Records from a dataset
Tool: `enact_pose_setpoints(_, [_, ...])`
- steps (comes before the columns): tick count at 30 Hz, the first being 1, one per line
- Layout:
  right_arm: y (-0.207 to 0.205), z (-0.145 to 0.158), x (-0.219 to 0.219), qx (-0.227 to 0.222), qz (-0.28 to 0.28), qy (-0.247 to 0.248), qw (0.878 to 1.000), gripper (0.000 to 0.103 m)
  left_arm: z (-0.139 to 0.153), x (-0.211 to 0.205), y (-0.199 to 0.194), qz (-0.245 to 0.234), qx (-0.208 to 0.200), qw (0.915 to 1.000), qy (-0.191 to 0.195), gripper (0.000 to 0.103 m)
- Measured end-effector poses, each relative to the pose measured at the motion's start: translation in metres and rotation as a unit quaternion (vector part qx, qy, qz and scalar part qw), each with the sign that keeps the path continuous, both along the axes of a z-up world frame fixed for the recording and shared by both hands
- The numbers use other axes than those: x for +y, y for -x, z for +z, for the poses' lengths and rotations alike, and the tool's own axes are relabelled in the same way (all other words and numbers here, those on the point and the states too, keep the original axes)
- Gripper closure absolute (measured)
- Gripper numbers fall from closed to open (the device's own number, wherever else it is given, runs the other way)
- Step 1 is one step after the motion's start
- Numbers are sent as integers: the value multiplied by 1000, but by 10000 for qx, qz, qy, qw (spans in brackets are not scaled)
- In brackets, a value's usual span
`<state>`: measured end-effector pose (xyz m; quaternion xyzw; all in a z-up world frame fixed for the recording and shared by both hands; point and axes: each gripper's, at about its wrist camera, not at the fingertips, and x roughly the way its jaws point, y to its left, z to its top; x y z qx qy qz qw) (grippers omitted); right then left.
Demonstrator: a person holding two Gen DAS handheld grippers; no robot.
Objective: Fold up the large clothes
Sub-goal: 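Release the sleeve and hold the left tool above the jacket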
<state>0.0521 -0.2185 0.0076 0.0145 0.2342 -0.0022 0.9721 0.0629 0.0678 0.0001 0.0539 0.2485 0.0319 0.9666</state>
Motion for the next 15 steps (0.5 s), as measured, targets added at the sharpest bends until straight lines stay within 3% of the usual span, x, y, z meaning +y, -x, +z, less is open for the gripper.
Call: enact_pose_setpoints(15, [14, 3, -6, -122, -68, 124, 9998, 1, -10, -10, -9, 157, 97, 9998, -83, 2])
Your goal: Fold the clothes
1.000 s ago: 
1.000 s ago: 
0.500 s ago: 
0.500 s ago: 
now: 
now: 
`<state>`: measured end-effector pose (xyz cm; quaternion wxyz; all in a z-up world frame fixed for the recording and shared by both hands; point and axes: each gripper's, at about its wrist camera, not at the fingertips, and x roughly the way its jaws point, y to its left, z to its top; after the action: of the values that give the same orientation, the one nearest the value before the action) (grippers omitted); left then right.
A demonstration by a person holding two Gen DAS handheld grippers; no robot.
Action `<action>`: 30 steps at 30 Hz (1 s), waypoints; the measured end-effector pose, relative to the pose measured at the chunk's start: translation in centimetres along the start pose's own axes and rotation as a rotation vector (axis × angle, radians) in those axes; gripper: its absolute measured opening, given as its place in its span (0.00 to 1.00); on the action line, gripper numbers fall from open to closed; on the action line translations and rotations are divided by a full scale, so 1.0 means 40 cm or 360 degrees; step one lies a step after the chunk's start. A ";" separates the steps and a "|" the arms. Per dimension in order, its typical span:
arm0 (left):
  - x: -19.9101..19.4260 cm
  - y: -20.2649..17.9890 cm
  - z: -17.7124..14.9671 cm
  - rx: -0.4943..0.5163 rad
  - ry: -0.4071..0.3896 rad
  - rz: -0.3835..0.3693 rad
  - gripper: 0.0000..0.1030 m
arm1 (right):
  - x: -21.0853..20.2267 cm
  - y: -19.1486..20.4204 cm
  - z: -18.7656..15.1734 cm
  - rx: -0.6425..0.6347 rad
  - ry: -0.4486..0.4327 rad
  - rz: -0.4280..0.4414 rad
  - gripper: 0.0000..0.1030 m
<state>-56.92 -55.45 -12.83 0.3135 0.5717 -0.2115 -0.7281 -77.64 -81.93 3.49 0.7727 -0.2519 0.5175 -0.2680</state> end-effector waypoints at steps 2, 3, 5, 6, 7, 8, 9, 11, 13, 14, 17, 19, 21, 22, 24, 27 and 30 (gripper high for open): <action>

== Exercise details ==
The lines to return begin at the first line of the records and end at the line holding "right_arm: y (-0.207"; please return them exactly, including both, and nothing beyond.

== Result ==
Tool: `enact_pose_setpoints(_, [_, ...])`
- steps (comes before the columns): tick count at 30 Hz, the first being 1, one per line
- Layout:
  right_arm: y (-0.207 to 0.205), z (-0.145 to 0.158), x (-0.219 to 0.219), qx (-0.227 to 0.222), qz (-0.28 to 0.28), qy (-0.247 to 0.248), qw (0.878 to 1.000), gripper (0.000 to 0.103 m)

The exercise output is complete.